→ **EXERCISE**:
In the listing below, start your output at the line with "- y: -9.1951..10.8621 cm" and end it after the line with "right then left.", copying every line exactly.

→ **THE DATA**:
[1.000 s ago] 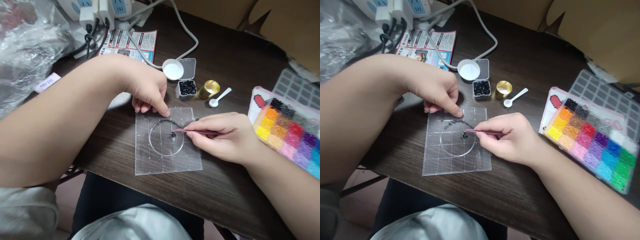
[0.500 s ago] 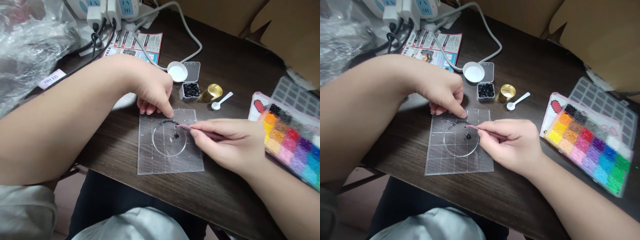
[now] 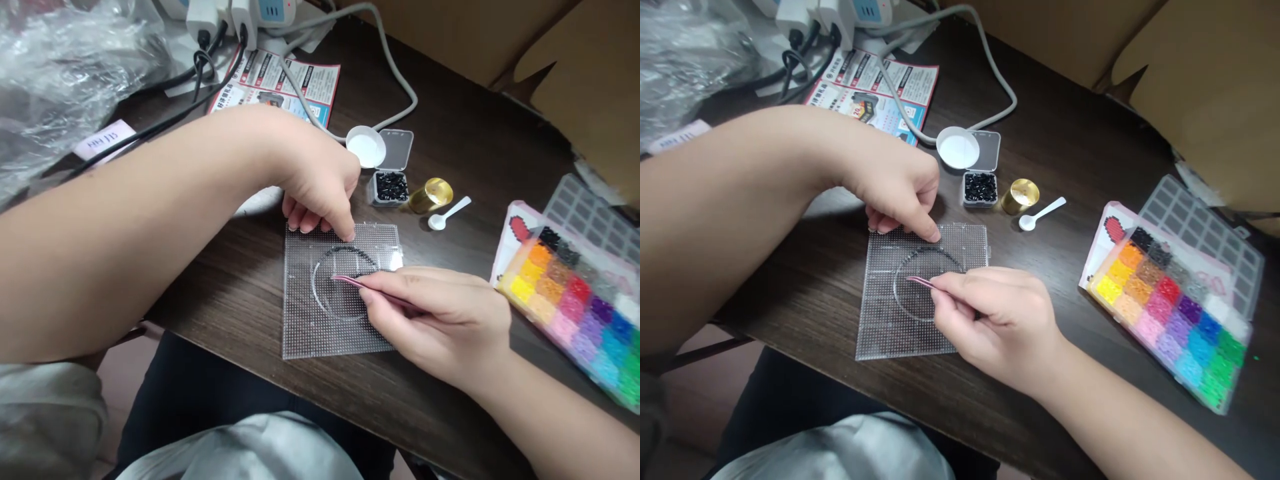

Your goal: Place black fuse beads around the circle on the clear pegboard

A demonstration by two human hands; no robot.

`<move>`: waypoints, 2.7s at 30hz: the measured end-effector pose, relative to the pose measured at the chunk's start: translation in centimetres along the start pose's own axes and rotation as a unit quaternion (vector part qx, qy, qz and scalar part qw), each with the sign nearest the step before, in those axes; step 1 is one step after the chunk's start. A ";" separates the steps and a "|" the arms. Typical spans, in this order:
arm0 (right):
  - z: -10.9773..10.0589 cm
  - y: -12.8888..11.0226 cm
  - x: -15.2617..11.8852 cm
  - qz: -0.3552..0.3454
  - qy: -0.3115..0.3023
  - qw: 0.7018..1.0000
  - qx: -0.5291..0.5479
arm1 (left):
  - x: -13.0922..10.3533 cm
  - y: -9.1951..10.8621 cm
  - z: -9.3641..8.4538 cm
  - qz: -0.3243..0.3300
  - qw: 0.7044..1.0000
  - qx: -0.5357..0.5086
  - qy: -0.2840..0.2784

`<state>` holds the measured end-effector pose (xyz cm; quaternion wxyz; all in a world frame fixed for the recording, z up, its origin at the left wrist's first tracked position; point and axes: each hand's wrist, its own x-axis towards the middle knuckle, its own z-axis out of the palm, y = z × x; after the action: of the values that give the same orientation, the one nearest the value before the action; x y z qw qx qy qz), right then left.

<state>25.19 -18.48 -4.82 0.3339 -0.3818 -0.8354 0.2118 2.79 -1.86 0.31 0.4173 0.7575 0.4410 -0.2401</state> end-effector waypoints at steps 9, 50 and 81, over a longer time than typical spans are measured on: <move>-0.3 -0.2 0.7 0.011 -0.029 0.999 -0.010 | 0.3 0.1 0.4 -0.010 1.000 -0.019 0.018; -0.8 1.0 0.2 -0.060 -0.056 0.997 0.014 | 0.5 0.0 0.4 0.001 1.000 -0.001 0.030; 0.4 -0.1 1.4 -0.012 -0.022 0.998 -0.053 | 1.5 0.2 0.4 -0.044 0.998 -0.017 0.039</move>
<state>24.15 -17.55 -4.48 0.2976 -0.3838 -0.8571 0.1716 3.67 -1.58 -0.93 0.4021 0.7387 0.4937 -0.2211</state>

→ **RESPONSE TO THE TASK**:
  - y: -9.1951..10.8621 cm
  - z: -9.3641..8.4538 cm
  - qz: -0.3243..0.3300
  - qw: 0.7044..1.0000
  - qx: -0.5357..0.5086
  - qy: -0.2840..0.2784

`<state>` holds the measured end-effector pose (xyz cm; quaternion wxyz; all in a world frame fixed for the recording, z up, its origin at the left wrist's first tracked position; point and axes: each hand's wrist, its own x-axis towards the middle knuckle, its own z-axis out of the palm, y = z × x; after the action: of the values that give the same orientation, the one nearest the value before the action; x y z qw qx qy qz), right then left.

The exercise contains no remaining tasks.